> [What this task involves]: Reproduce the listing below in full and without alteration, apart from its pictures.

> [Data segment]:
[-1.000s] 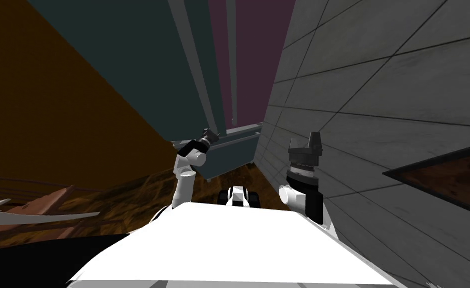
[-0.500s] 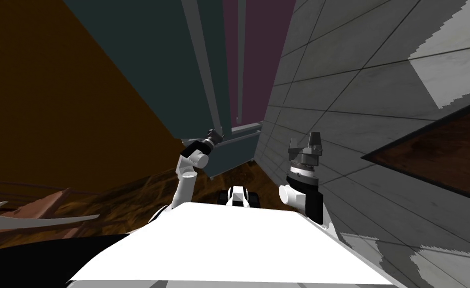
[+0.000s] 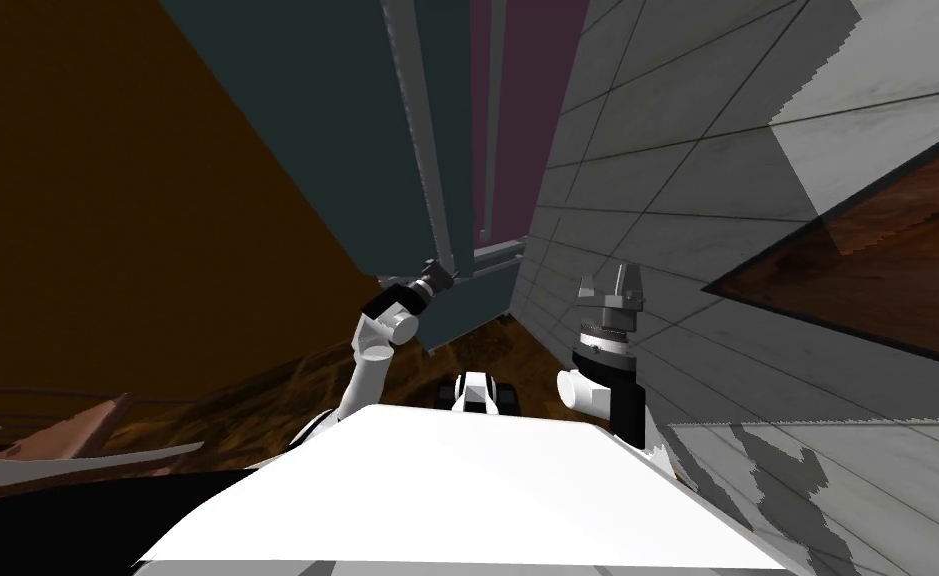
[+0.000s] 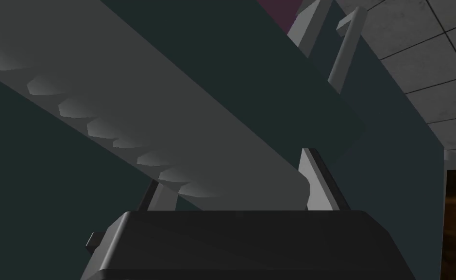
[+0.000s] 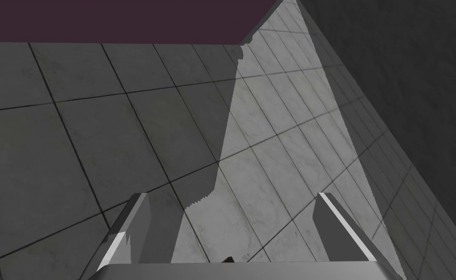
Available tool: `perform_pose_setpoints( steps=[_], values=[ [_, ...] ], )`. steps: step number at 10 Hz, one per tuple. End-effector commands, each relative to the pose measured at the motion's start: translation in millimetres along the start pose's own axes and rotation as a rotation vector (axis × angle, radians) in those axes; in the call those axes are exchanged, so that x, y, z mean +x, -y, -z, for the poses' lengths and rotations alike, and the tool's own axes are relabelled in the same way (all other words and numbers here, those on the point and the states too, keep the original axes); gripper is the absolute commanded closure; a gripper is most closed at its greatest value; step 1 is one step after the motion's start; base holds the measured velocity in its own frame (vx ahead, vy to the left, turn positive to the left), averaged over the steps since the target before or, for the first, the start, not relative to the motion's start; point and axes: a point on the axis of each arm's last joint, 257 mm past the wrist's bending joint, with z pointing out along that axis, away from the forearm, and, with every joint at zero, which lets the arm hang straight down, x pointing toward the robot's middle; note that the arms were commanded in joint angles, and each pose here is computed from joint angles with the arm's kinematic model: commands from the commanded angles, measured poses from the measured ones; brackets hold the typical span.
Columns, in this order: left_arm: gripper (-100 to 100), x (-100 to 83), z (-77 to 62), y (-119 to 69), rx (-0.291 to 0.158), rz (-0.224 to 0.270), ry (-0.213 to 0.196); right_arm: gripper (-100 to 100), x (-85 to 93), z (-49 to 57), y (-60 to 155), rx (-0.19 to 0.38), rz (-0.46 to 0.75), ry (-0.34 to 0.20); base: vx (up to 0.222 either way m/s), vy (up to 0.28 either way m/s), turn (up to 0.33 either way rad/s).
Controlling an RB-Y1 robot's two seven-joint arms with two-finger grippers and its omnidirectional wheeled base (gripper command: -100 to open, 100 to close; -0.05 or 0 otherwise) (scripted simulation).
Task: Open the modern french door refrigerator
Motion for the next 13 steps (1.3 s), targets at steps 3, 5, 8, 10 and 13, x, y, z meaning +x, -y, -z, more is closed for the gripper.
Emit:
perform_pose_setpoints(
  steps=[3, 5, 8, 10, 13],
  values=[
    [100, 22.4, 5.3, -23.3, -0.065, 0.009, -0.057, 0, 0.0, 0.0, 0, 0.0, 0.0, 0.0, -0.113, 0.169, -0.086],
    [100, 40.3, 13.6, -41.8, -0.109, 0.012, -0.098, 0, -0.1, 0.1, 0, 0.0, 0.0, 0.0, -0.048, 0.213, -0.15],
    [100, 67.5, 27.3, -61.4, -0.157, 0.015, -0.163, 0, 0.0, 0.1, 0, 0.0, 0.0, 0.0, -0.065, 0.206, -0.097],
    [100, 85.2, 37.8, -74.1, -0.19, 0.021, -0.206, 0, 0.0, 0.0, 0, 0.0, 0.0, 0.0, -0.091, 0.257, -0.134],
    [-100, 103.4, 49.8, -84.5, -0.248, 0.032, -0.239, 0, -0.1, 0.1, 0, 0.0, 0.0, 0.0, -0.041, 0.205, -0.044]
  ],
)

> [Response]:
[-1.000s] 
[-0.500s] 
[+0.000s] 
[+0.000s] 
[+0.000s] 
Available tool: `perform_pose_setpoints( steps=[_], values=[ [_, ...] ], )`. steps: step number at 10 Hz, one per tuple. End-effector commands, each relative to the pose measured at the motion's start: translation in millimetres along the start pose's own axes and rotation as a rotation vector (axis × angle, radians) in those axes; in the call those axes are exchanged, so that x, y, z mean +x, -y, -z, for the poses' lengths and rotations alike, and the tool's own axes are relabelled in the same way (all other words and numbers here, those on the point and the states too, keep the original axes); gripper is the absolute commanded closure; a gripper is most closed at its greatest value; step 1 is one step after the motion's start; base holds the measured velocity in its own frame (vx ahead, vy to the left, turn positive to the left), averaged over the steps since the target before or, for the first, the start, not relative to the motion's start; point and axes: a point on the axis of each arm's last joint, 257 mm past the wrist's bending joint, with z pointing out along that axis, away from the forearm, and, with every joint at zero, which lets the arm hang straight down, x pointing toward the robot's middle; note that the arms were commanded in joint angles, and each pose here is computed from joint angles with the arm's kinematic model: commands from the commanded angles, measured poses from the measured ones; brackets hold the typical span.
Columns, in this order: left_arm: gripper (-100 to 100), x (-100 to 83), z (-77 to 62), y (-119 to 69), rx (-0.291 to 0.158), rz (-0.224 to 0.270), ry (-0.213 to 0.196); right_arm: gripper (-100 to 100), x (-85 to 93), z (-49 to 57), y (-60 to 155), rx (-0.19 to 0.38), rz (-0.46 to 0.75), ry (-0.34 to 0.20); base: vx (up to 0.222 either way m/s), vy (up to 0.28 either way m/s), turn (up to 0.33 either way rad/s).
Controlling an RB-Y1 robot's two seven-joint arms with two-finger grippers and its omnidirectional wheeled base (gripper command: -100 to open, 100 to close; -0.05 or 0 otherwise) (scripted simulation).
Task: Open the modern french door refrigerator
Motion for the next 13 steps (1.3 s), targets at steps 3, 5, 8, 10 and 13, x, y, z meaning +x, -y, -z, more is closed for the gripper.
Emit:
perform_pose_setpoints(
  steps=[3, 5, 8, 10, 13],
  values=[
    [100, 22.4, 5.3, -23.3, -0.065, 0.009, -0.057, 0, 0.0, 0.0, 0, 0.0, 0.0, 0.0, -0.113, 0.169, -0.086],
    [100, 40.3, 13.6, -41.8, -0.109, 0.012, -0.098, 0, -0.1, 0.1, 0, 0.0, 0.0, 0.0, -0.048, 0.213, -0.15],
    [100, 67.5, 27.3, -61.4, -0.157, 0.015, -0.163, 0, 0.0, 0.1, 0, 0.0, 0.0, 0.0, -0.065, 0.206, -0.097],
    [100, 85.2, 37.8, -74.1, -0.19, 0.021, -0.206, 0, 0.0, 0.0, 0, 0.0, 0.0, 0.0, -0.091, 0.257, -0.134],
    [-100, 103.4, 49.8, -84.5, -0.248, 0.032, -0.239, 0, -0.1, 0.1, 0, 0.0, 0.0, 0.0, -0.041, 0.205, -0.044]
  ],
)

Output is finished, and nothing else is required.